===== Task input
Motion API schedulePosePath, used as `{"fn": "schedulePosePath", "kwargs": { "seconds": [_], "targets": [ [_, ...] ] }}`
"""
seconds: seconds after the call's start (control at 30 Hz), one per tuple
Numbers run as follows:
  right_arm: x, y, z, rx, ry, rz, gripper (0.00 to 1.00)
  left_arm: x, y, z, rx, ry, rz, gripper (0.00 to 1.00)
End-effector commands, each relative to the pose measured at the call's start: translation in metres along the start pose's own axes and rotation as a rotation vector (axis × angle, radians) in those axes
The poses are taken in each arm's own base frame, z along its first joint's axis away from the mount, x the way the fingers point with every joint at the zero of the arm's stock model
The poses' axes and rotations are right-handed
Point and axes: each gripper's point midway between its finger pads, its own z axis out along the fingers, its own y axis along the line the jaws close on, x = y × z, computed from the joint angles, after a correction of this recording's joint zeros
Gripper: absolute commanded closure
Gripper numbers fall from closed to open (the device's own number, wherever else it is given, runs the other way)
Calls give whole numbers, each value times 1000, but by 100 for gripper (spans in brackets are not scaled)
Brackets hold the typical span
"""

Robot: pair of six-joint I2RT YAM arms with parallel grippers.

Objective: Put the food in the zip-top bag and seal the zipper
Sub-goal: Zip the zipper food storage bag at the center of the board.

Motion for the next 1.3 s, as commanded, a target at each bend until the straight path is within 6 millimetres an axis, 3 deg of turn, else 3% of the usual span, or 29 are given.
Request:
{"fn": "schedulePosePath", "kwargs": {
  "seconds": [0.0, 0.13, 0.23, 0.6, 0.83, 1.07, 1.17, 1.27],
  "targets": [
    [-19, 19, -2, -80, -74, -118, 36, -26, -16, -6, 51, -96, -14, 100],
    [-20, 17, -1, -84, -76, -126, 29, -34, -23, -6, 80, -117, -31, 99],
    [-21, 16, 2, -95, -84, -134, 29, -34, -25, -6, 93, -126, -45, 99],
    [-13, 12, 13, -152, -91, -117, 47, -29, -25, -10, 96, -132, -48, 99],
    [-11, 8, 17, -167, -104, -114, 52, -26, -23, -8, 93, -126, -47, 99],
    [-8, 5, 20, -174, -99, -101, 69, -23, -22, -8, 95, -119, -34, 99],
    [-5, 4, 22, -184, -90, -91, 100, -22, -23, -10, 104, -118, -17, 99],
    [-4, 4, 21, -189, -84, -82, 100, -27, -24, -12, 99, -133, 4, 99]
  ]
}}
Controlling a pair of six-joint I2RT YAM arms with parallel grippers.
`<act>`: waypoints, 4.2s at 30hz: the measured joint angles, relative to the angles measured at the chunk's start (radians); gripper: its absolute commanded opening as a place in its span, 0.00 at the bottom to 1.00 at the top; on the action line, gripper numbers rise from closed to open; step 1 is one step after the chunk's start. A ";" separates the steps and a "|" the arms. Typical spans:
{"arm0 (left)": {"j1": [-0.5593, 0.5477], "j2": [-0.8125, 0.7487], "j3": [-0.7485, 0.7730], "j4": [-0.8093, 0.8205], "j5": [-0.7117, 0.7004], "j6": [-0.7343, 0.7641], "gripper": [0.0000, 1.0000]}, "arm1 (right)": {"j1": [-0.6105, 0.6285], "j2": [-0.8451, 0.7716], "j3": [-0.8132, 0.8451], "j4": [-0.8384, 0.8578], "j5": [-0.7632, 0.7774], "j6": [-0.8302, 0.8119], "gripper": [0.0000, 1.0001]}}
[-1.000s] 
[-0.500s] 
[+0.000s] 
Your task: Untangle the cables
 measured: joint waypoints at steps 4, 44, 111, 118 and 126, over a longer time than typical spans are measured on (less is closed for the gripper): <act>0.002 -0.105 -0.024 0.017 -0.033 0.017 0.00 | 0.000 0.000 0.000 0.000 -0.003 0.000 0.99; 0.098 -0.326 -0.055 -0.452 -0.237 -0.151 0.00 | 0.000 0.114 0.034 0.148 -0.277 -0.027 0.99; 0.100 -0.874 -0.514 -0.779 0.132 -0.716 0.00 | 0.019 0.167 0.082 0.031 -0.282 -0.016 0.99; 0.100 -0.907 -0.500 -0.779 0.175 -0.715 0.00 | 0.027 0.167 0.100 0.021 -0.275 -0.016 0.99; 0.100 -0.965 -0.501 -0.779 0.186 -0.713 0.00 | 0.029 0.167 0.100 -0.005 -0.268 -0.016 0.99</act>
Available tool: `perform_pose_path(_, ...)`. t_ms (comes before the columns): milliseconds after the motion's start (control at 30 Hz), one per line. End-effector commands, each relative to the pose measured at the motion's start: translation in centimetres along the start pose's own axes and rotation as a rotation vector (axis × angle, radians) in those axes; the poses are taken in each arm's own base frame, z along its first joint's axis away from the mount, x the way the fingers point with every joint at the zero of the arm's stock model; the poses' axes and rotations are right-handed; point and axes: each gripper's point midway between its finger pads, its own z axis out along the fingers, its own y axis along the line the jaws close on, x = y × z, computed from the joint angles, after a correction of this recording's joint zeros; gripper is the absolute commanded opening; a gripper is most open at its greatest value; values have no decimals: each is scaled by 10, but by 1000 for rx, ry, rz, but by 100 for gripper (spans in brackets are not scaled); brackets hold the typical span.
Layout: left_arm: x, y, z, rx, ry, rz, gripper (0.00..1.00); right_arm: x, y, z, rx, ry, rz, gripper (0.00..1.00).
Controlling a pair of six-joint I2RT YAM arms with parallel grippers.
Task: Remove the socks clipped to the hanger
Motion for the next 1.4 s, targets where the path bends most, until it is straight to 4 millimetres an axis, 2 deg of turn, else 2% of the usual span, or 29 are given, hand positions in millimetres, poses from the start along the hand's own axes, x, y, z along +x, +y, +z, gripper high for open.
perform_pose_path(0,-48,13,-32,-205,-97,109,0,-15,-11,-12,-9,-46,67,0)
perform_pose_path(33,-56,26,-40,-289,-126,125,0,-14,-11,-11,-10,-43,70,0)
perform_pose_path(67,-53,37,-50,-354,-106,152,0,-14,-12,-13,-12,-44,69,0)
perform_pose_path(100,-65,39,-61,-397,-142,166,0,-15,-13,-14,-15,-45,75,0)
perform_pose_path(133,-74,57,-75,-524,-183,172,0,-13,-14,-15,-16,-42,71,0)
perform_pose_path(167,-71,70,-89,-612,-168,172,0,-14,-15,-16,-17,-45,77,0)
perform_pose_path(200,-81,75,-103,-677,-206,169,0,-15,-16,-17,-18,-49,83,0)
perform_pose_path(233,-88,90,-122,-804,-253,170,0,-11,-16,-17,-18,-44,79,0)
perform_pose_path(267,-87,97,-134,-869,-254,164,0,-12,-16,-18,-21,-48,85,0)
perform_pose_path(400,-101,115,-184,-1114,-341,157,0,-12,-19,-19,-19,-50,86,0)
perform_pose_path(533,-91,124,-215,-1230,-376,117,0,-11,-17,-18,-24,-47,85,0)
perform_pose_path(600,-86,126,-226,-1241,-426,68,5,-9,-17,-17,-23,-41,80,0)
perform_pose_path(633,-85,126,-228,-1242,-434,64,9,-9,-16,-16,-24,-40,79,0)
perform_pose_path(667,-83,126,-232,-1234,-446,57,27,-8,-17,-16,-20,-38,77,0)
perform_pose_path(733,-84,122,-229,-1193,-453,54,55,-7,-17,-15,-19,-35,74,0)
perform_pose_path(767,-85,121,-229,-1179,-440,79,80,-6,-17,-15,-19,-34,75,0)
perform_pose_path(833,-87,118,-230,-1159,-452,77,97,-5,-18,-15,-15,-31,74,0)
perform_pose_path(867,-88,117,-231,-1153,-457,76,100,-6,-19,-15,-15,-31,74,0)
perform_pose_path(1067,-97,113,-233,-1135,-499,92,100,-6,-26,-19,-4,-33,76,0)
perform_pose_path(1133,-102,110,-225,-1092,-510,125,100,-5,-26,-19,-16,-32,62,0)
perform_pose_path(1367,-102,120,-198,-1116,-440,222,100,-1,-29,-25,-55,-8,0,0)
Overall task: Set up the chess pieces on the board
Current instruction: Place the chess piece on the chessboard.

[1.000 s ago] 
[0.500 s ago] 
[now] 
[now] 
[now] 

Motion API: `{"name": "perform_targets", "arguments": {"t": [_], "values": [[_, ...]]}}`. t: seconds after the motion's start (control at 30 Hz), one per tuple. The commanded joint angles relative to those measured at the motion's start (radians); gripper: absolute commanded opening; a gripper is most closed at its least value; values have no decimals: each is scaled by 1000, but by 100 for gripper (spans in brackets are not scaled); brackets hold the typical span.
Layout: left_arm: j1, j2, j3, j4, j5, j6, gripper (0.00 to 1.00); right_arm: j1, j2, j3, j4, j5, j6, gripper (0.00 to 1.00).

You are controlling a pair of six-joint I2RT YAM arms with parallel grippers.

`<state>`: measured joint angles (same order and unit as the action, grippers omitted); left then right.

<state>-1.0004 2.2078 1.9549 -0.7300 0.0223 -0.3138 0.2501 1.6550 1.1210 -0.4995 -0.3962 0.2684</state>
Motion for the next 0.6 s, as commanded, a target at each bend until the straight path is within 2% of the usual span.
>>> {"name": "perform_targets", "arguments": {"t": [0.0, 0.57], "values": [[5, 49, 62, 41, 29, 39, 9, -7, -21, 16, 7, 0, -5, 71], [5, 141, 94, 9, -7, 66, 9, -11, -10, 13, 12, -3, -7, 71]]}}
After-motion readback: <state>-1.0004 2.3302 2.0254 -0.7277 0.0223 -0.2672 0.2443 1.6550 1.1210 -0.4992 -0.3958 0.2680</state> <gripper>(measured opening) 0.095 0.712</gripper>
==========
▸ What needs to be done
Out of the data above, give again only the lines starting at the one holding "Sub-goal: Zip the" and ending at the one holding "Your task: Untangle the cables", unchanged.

▸ Result below
Sub-goal: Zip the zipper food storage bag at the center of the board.

Motion for the next 1.3 s, as commanded, a target at each bend until the straight path is within 6 millimetres an axis, 3 deg of turn, else 3% of the usual span, or 29 are given.
Request:
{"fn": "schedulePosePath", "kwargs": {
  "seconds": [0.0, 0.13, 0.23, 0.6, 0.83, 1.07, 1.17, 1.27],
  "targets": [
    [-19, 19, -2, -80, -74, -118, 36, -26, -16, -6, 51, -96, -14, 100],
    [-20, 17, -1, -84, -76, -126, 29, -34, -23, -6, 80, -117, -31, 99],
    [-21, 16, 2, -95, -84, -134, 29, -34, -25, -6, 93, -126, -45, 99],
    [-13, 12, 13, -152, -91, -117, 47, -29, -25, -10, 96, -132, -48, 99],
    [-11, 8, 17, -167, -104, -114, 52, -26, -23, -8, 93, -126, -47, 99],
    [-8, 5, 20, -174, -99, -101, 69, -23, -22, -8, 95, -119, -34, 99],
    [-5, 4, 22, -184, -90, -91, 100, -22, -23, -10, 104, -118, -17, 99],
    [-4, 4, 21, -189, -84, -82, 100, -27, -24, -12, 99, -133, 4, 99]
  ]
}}
Controlling a pair of six-joint I2RT YAM arms with parallel grippers.
`<act>`: waypoints, 4.2s at 30hz: the measured joint angles, relative to the angles measured at the chunk's start (radians); gripper: its absolute commanded opening as a place in its span, 0.00 at the bottom to 1.00 at the top; on the action line, gripper numbers rise from closed to open; step 1 is one step after the chunk's start. A ";" separates the steps and a "|" the arms. Typical spans:
{"arm0 (left)": {"j1": [-0.5593, 0.5477], "j2": [-0.8125, 0.7487], "j3": [-0.7485, 0.7730], "j4": [-0.8093, 0.8205], "j5": [-0.7117, 0.7004], "j6": [-0.7343, 0.7641], "gripper": [0.0000, 1.0000]}, "arm1 (right)": {"j1": [-0.6105, 0.6285], "j2": [-0.8451, 0.7716], "j3": [-0.8132, 0.8451], "j4": [-0.8384, 0.8578], "j5": [-0.7632, 0.7774], "j6": [-0.8302, 0.8119], "gripper": [0.0000, 1.0001]}}
[-1.000s] 
[-0.500s] 
[+0.000s] 
Your task: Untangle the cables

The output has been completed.